11 Hypothesis Testing, Large Deviations

Key takeaways:

  1. The Neyman-Pearson region is reducible to the closure of convex hull of deterministic tests 11.1. Use the layer-cake representation to argue convexity.
  2. The Neyman-Pearson lemma fundamentally follows from the convexity of \(\mathcal R(P, Q)\) and that the supporting lines of are given by likelihood tests.
  3. Stein’s and Chernoff’s asymptotic regimes.
  4. The cumulant-generating function shows up naturally as the normalization factor in tilting, and extremizing the tilting formula leads naturally to the rate function (Legendre conjugate of the CGF).
    • The one-parameter family of tilted families form the natural exponential families.
  5. A sharper version of Chernoff’s bound for mean deviations (equation (11.1)).
  6. Crucial bridge between large-deviation estimate and information projection (theorem 11.9).
  7. For any event \(E\) with \(P_X[E]>0\), we have \(\log \frac 1 {P_X(E)} = D(P_{X|X\in E} \| P_X)\)

Neyman-Pearson

This part corresponds to chapter 14 of the textbook.

Definition 11.1 (NP formulation of BHT) Consider two distributions \(P, Q\) on \(\Omega\), one of which generated our observation \(X\).
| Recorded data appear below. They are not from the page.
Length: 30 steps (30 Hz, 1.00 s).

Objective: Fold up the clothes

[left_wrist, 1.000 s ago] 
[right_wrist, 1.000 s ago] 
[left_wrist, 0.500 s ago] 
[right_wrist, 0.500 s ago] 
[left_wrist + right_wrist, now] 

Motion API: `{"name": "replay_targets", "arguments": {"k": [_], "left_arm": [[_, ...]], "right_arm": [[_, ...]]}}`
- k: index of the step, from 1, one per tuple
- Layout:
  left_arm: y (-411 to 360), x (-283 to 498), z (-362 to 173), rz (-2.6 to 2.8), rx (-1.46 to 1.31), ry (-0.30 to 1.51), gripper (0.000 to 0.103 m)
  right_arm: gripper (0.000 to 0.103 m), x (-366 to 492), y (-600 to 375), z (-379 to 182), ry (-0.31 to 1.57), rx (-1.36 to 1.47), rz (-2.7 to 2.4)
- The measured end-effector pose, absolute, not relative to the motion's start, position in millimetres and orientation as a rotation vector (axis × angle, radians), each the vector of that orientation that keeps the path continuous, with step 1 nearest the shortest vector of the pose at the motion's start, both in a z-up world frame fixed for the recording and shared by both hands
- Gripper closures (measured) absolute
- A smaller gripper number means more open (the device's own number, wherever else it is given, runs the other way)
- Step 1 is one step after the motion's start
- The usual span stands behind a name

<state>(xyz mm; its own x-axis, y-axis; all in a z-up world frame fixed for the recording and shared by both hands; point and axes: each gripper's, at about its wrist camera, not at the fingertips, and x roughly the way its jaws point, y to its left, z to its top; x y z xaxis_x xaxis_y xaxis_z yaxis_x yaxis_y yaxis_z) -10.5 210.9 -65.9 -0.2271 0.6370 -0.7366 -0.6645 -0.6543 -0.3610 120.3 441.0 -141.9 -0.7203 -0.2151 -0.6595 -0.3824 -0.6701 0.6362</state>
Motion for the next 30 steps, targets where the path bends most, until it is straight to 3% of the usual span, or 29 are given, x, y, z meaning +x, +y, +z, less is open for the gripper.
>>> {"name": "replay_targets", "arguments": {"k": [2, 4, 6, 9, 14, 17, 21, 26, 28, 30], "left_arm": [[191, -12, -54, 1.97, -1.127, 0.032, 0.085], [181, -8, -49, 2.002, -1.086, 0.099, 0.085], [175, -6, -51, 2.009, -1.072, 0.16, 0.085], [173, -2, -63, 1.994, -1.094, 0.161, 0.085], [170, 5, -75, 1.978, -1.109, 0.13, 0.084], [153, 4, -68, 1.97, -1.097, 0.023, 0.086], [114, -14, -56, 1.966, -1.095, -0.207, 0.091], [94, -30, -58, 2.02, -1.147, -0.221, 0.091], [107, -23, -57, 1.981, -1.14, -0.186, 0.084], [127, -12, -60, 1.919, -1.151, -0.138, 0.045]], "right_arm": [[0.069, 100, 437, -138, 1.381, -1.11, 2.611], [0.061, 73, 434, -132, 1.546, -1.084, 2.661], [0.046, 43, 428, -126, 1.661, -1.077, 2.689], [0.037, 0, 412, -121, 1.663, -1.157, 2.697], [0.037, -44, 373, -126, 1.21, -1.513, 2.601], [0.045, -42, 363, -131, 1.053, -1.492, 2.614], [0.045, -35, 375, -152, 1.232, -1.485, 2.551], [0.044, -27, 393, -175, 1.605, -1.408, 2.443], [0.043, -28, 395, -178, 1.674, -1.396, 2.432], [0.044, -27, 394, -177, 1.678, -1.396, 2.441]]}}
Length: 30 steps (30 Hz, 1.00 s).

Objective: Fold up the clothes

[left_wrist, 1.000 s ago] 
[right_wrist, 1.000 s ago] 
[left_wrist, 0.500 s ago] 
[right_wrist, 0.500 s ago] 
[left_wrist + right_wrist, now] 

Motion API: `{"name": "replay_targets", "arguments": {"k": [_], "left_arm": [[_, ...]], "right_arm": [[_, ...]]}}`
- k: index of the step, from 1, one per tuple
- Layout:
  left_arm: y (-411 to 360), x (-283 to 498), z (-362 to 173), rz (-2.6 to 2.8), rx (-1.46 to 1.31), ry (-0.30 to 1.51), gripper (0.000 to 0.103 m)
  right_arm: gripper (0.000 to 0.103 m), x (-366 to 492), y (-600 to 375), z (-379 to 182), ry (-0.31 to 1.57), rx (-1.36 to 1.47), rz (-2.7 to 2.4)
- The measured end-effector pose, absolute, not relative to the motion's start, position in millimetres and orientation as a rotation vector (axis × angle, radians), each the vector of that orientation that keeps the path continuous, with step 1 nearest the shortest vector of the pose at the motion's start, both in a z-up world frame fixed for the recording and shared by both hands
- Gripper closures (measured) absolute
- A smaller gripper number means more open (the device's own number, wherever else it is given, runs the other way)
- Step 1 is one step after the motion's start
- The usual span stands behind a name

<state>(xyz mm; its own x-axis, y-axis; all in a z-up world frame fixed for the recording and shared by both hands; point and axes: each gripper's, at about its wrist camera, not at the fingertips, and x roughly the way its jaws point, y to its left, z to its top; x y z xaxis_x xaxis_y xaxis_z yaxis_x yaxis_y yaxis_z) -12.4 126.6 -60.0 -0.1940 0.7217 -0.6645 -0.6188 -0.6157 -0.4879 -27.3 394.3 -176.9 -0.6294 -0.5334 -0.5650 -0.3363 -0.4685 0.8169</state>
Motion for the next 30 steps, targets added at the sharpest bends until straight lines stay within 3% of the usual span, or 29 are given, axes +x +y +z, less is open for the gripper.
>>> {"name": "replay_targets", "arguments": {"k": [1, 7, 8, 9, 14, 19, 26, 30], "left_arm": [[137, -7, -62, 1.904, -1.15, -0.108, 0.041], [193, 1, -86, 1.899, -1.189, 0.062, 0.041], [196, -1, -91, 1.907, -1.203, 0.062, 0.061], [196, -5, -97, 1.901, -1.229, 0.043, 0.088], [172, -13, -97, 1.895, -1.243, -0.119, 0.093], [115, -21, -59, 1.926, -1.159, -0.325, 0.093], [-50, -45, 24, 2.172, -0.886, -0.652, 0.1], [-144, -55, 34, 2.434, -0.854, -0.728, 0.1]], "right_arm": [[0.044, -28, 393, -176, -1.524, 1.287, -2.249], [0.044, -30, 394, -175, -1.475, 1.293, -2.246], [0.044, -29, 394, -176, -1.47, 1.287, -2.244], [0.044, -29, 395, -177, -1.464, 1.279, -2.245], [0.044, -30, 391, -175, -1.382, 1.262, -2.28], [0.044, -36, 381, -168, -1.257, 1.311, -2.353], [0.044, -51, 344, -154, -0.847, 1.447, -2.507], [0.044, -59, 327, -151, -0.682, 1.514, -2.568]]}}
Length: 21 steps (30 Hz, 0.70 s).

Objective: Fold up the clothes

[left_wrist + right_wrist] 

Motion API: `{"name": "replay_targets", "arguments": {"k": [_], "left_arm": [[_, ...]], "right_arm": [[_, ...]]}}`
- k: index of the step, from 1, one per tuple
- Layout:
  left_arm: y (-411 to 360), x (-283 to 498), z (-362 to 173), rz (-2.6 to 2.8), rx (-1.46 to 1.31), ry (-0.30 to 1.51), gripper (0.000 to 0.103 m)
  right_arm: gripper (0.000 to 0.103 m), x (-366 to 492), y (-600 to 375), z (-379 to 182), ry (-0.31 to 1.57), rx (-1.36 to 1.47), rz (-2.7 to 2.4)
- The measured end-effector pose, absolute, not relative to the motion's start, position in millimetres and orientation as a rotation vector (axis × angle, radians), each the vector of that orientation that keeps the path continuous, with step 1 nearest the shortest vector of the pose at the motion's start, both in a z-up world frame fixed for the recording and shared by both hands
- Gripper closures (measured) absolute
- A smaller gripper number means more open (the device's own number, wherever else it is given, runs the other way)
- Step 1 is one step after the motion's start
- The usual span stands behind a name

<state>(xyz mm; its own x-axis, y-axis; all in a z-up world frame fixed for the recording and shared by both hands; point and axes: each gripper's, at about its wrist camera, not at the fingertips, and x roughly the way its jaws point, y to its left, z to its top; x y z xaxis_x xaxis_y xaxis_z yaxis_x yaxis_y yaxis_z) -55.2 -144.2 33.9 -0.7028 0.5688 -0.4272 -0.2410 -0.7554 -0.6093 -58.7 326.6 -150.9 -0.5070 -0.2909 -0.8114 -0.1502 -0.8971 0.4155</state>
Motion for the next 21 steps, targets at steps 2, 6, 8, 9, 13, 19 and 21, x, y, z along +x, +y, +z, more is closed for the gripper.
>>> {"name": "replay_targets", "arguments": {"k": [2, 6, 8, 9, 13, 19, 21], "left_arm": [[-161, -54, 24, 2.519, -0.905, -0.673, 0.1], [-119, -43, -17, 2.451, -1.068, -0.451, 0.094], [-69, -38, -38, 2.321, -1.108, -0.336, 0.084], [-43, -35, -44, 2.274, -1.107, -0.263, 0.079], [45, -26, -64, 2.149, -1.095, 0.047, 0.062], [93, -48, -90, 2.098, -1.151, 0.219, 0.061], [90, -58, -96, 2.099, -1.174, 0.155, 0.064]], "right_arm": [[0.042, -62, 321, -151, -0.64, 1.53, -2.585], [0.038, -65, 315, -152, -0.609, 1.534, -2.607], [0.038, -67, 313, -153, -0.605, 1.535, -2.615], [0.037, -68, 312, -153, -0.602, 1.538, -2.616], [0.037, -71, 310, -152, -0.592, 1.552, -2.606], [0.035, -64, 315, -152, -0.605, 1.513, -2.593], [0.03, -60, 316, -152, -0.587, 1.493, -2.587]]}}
The two hypotheses are \(H_0:X\sim P\) and \(H>_1:X\sim Q\). Let \(Z=\{0, 1\}\) denote accepting and rejecting the null, respectively.

  • A test is a (possibly random) decision rule.
    • It is deterministic if of form \(f:\mathcal X\to \{0, 1\}\); which partitions the event space.
    • A randomized test is specified by a kernel \(P_{Z|X}:\mathcal X\to \{0, 1\}\) so that \(P_{Z|X}(1|x)\in [0, 1]\) is the probability of rejecting the null upon observing \(X=x\).
  • \(\alpha = \pi_{0|0} = P[Z=0]\): probability of success given \(H_0\) is true.
    • \(1 - \alpha\) is the false positive rate.
  • \(\beta = \pi_{0|1} = Q[Z=0]\): probability of error given \(H_1\) is true.
    • \(1-\beta\) is the power.

Definition 11.2 (Neyman-Pearson region) Given \((P, Q)\), the Neyman-Pearson region consists of achievable points for all randomized tests \[ \mathcal R(P, Q) = \{(P[Z=0], Q[Z=0]):\forall P_{Z|X}: \mathcal X\to \{0, 1\}\}\subset [0, 1]^2. \] Fixing \(\alpha\), we wish to obtain the lowest \(\beta\), so the lower boundary is defined by \[ \beta_\alpha(P, Q) = \inf_{P[Z=0]\geq \alpha} Q[Z=0] \] Each deterministic test corresponds to a measurable subset \(E\), so the deterministic Neyman-Pearson region is specified by \[ \mathcal R_{\mathrm{det}}(P, Q) = \{(P[E], Q[E]): E\text{ measurable}\}. \]

Note that \(\mathcal R(P, Q)=[0, 1]^2\) if \(P\perp Q\), while it’s the zero-measure diagonal if \(P=Q\).

Proposition 11.1 (properties of the NP region)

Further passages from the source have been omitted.